The Mothman Today: A Town Transformed by a Monster
"Point Pleasant is now the home of the Mothman Museum, the Mothman Festival, and a 12-foot stainless steel Mothman statue that stands in the center of town. Every September, thousands of people descend on the small West Virginia community to celebrate the creature that terrorized it.
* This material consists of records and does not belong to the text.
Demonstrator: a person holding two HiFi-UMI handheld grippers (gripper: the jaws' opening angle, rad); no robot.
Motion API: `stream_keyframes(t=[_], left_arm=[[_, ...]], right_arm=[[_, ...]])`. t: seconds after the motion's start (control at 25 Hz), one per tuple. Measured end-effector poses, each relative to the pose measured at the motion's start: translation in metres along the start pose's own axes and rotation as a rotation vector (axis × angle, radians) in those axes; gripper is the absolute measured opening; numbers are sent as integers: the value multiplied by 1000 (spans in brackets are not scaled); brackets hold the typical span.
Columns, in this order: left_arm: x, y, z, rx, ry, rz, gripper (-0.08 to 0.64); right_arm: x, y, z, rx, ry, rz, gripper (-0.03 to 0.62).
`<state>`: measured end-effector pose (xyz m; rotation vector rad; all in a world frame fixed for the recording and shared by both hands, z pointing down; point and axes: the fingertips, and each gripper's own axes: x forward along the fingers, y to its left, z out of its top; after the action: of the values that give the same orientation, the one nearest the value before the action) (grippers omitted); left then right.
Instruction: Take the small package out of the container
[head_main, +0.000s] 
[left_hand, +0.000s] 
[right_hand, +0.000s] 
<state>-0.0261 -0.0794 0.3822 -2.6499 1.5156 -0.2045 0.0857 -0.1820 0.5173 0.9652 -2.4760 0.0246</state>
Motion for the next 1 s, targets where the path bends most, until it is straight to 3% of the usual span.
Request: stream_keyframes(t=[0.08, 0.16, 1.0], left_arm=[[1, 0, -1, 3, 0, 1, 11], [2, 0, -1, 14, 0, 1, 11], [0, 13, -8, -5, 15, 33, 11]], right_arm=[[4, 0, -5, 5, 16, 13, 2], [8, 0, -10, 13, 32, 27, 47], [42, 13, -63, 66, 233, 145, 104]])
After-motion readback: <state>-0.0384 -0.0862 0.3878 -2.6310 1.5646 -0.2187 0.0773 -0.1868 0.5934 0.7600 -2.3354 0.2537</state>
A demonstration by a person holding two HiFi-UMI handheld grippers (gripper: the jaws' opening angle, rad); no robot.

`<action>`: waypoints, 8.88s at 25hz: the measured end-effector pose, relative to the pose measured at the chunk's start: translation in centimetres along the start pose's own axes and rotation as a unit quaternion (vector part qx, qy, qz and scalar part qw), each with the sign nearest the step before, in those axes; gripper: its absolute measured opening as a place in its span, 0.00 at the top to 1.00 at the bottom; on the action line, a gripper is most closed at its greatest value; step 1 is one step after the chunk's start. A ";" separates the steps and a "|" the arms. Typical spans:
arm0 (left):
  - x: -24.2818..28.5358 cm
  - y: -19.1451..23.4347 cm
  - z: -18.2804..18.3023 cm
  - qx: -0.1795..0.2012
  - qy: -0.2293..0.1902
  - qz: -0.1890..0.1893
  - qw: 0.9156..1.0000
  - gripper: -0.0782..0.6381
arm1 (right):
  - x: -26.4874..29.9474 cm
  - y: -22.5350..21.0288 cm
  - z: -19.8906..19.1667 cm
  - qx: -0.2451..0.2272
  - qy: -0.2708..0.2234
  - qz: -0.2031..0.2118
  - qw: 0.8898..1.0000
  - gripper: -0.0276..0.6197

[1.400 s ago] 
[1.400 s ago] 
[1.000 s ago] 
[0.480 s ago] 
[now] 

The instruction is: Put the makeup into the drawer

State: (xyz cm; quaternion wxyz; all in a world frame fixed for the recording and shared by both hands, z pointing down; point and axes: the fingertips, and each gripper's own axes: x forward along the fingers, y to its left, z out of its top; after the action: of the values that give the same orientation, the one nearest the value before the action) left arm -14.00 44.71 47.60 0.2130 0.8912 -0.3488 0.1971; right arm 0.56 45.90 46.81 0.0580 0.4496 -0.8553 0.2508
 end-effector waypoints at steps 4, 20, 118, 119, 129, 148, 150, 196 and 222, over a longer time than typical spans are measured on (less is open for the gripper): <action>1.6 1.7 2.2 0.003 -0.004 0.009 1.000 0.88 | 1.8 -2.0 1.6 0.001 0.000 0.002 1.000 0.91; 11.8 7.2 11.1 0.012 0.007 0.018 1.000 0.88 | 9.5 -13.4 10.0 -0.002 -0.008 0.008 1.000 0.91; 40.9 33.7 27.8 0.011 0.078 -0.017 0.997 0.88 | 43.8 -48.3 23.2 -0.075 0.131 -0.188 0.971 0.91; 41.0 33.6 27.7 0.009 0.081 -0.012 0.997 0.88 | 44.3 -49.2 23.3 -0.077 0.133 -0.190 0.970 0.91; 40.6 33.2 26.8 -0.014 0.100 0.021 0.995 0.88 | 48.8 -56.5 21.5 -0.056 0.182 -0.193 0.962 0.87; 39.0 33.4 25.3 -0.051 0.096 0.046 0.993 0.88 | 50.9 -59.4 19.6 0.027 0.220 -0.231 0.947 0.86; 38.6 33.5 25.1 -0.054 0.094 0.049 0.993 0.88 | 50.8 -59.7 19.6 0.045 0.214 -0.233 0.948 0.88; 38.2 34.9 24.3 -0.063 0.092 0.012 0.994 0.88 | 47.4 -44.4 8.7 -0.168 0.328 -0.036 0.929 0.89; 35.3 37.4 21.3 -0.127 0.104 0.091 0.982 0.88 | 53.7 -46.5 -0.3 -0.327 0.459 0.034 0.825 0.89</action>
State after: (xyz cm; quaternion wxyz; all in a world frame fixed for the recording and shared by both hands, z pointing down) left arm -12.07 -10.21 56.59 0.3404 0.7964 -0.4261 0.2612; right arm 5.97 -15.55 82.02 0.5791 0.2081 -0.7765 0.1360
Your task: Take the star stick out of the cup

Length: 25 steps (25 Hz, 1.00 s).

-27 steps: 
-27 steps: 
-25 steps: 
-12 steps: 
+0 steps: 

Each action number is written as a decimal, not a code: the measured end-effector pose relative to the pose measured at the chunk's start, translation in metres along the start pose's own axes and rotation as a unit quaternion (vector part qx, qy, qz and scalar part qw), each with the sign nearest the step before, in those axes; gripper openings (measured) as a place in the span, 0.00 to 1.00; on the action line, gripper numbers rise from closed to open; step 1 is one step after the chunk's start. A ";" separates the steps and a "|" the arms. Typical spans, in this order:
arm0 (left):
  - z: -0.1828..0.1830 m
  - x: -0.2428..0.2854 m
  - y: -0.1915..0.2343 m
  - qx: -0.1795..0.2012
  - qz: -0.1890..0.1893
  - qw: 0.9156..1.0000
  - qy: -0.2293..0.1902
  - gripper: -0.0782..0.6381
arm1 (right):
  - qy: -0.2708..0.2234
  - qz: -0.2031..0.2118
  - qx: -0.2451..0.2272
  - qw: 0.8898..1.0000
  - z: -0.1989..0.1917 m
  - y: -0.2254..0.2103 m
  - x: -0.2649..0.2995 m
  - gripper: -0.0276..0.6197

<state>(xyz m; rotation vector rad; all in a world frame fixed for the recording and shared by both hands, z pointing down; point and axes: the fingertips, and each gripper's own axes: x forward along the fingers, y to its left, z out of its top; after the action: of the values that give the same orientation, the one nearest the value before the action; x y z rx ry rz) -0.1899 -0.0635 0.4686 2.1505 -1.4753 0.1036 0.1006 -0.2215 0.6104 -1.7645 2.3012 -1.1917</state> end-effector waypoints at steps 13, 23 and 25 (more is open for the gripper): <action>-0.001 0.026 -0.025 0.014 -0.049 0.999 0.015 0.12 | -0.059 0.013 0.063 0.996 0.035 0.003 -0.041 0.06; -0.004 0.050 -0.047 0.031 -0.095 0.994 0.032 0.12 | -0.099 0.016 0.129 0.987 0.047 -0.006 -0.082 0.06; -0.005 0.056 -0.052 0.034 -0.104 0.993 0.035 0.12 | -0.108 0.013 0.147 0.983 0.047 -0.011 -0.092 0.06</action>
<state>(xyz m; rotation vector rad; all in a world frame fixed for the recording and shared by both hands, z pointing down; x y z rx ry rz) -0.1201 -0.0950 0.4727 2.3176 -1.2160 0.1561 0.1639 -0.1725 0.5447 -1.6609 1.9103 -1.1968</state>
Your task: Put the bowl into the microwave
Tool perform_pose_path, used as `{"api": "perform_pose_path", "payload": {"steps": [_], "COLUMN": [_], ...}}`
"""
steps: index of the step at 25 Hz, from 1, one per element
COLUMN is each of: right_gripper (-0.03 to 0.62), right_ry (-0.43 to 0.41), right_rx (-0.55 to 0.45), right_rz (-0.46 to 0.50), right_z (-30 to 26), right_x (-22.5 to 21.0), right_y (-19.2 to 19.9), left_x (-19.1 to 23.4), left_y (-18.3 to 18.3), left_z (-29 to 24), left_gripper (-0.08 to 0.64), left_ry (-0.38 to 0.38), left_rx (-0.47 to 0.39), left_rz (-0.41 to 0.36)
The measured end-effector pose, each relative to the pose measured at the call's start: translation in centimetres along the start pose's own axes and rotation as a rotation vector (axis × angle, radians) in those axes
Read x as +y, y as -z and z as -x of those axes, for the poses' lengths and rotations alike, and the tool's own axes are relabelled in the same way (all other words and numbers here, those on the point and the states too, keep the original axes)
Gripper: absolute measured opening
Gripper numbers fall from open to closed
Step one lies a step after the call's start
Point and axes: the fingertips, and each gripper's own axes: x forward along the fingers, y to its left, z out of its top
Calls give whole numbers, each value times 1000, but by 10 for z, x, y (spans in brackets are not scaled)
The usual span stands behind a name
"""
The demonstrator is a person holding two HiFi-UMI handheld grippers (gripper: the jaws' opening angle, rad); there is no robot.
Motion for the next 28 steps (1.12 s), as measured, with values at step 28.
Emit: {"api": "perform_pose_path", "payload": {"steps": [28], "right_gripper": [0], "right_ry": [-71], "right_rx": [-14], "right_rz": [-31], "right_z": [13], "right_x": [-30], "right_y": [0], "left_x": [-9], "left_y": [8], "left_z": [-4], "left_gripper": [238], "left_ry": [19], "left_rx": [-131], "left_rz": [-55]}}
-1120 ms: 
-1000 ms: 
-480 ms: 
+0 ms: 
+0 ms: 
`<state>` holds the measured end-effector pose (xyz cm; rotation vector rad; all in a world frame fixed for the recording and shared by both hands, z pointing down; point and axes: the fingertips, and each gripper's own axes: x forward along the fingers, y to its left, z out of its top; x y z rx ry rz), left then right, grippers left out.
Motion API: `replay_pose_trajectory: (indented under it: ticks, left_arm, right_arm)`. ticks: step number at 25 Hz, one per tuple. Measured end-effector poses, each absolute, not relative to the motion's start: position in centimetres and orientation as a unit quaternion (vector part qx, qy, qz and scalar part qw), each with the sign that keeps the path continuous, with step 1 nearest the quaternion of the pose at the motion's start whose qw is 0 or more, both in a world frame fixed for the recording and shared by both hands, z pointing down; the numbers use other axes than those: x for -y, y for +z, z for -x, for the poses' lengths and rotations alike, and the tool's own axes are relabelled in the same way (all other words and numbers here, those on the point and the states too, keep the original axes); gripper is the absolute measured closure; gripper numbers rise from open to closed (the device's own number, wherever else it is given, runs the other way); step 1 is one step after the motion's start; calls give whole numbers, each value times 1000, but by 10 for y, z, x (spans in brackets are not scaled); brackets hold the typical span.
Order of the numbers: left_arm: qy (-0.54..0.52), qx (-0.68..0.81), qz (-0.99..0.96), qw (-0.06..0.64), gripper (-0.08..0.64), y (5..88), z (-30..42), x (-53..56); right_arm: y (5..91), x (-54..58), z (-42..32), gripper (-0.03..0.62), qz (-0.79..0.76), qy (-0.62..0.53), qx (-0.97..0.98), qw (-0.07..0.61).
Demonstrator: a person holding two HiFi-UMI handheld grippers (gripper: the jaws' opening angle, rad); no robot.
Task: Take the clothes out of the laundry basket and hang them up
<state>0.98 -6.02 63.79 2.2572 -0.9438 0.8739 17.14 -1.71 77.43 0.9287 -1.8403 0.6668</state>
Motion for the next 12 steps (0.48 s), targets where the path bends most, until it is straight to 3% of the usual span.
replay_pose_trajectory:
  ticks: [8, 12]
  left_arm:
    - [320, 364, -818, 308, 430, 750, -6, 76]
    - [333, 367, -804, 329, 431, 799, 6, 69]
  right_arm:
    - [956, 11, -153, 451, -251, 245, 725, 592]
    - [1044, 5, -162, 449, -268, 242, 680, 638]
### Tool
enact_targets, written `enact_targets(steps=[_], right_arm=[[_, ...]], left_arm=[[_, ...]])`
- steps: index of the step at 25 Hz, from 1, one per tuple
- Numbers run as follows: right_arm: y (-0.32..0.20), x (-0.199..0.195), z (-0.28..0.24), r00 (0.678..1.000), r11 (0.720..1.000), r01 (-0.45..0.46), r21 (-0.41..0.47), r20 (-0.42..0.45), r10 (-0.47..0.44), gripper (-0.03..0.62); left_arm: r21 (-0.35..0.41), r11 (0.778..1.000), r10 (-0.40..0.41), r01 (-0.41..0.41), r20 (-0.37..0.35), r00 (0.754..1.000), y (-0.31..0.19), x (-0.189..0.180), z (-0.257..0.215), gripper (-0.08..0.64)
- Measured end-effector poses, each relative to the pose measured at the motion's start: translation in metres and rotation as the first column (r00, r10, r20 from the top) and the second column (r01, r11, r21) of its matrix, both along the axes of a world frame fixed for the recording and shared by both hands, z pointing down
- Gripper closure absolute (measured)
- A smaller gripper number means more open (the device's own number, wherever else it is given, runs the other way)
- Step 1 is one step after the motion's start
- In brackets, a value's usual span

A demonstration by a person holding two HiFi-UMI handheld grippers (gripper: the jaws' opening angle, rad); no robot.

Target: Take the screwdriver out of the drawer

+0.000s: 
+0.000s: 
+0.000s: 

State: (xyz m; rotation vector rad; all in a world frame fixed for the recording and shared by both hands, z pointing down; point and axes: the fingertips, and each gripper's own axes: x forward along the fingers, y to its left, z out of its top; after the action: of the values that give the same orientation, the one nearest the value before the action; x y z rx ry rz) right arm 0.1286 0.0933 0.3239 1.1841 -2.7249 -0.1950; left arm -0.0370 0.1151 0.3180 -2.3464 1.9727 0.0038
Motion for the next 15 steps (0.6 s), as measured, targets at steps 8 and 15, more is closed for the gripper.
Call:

They wear Mothman T-shirts. They eat Mothman-shaped pancakes. They visit the TNT Area — still standing, still crumbling, still haunted. The Mothman has become Point Pleasant's identity. It is a story of trauma transformed into folklore, of a tragedy rewritten as legend. The 46 people who died on the Silver Bridge are remembered. The Mothman — whatever it was — is remembered too. And the question that haunts the town is the same question it has been asking since November 1966: what was it? A bird? A hoax? A demon? A warning? No one knows. The Mothman has kept its secrets. And in the darkness of the TNT Area, where the igloos still rot and the river still flows, something might still be waiting. Watching. With eyes like burning coals."